<<<<
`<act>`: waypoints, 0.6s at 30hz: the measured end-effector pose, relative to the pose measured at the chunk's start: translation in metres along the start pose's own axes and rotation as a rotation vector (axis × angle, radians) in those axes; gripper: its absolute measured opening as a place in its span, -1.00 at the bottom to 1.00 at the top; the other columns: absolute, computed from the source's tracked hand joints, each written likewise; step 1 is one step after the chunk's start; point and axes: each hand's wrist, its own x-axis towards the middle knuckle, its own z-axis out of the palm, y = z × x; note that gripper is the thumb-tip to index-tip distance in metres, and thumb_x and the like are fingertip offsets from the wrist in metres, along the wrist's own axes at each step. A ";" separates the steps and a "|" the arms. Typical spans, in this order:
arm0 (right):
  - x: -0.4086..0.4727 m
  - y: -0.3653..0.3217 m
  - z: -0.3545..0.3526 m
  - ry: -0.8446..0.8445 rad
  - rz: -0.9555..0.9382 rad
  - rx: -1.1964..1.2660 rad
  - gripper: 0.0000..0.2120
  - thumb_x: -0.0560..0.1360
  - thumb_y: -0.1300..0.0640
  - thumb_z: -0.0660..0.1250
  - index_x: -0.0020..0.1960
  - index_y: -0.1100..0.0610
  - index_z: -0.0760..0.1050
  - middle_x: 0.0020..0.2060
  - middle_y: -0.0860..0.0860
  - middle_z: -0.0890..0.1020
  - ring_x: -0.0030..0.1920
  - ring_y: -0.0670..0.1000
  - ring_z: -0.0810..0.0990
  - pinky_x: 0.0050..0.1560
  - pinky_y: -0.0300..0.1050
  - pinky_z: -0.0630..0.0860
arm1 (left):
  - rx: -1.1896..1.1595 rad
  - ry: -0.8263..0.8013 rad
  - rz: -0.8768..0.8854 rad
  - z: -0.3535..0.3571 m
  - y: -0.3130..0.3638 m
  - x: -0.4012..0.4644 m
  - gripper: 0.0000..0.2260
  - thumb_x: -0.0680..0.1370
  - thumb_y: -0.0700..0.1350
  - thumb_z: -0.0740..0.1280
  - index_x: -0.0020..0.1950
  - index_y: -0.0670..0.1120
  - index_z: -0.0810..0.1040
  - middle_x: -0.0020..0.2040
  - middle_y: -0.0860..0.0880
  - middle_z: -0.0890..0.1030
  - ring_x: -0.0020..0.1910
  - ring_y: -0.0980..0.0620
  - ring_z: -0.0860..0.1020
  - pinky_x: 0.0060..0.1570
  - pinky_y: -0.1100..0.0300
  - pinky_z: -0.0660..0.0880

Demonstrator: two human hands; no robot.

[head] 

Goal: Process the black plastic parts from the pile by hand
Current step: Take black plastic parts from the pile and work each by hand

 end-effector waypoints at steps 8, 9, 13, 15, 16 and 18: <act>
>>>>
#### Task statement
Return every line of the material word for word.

#### Exercise answer
`<act>`: waypoints, 0.6s at 30hz: the measured end-effector pose, relative to the pose measured at the chunk's start: translation in metres along the start pose's own axes and rotation as a rotation vector (axis × angle, radians) in those axes; gripper: its absolute measured opening as a place in its span, -1.00 at the bottom to 1.00 at the top; the other columns: absolute, computed from the source's tracked hand joints, each written likewise; step 1 is one step after the chunk's start; point and axes: each hand's wrist, its own x-axis towards the middle knuckle, its own z-axis out of the palm, y = z × x; note that gripper is the thumb-tip to index-tip distance in metres, and thumb_x and the like are fingertip offsets from the wrist in metres, along the wrist's own axes at each step. A ";" separates the steps and a "|" the arms. Typical spans, in this order:
arm0 (right):
  - x: -0.4086..0.4727 m
  - y: -0.3653..0.3217 m
  - z: -0.3545..0.3526 m
  - ry: -0.8446..0.8445 rad
  - rz: -0.9555..0.9382 rad
  - rx: -1.1964..1.2660 rad
  - gripper: 0.0000..0.2120
  - thumb_x: -0.0560..0.1360
  - thumb_y: -0.1300..0.0640
  - thumb_z: -0.0660..0.1250
  - index_x: -0.0020..0.1960
  - index_y: -0.1100..0.0610
  - index_z: -0.0760..0.1050
  - middle_x: 0.0020..0.2060
  - middle_y: -0.0860..0.0860
  - middle_z: -0.0890..0.1020
  - ring_x: -0.0030..0.1920
  - ring_y: -0.0670..0.1000
  - ring_z: -0.0810..0.0990
  - pinky_x: 0.0050..0.1560
  - pinky_y: -0.0300..0.1050
  - pinky_z: -0.0630..0.0860
arm1 (left):
  - rx: -1.1896..1.1595 rad
  - ry: -0.8263..0.8013 rad
  - rz: -0.8768..0.8854 rad
  - z: -0.3535..0.3571 m
  - y: -0.3130..0.3638 m
  - x: -0.4012..0.4644 m
  - gripper: 0.0000..0.2260
  - thumb_x: -0.0680..0.1370
  - thumb_y: -0.0700..0.1350
  - thumb_z: -0.0740..0.1280
  - index_x: -0.0020..0.1950
  - index_y: -0.0670..0.1120
  - index_z: -0.0810..0.1040
  - middle_x: -0.0020..0.2040
  - middle_y: -0.0860..0.0880
  - middle_z: -0.0890..0.1030
  - ring_x: -0.0020..0.1910
  - ring_y: -0.0980..0.0620
  - ring_z: -0.0860..0.1020
  - pinky_x: 0.0060..0.1570
  - pinky_y: -0.1100..0.0300
  - pinky_z: -0.0660..0.0880

Demonstrator: two human hands; no robot.

[head] 

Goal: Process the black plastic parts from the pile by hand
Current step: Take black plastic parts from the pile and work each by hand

 end-effector waypoints at steps 8, 9, 13, 15, 16 and 18: <act>

The output has been completed.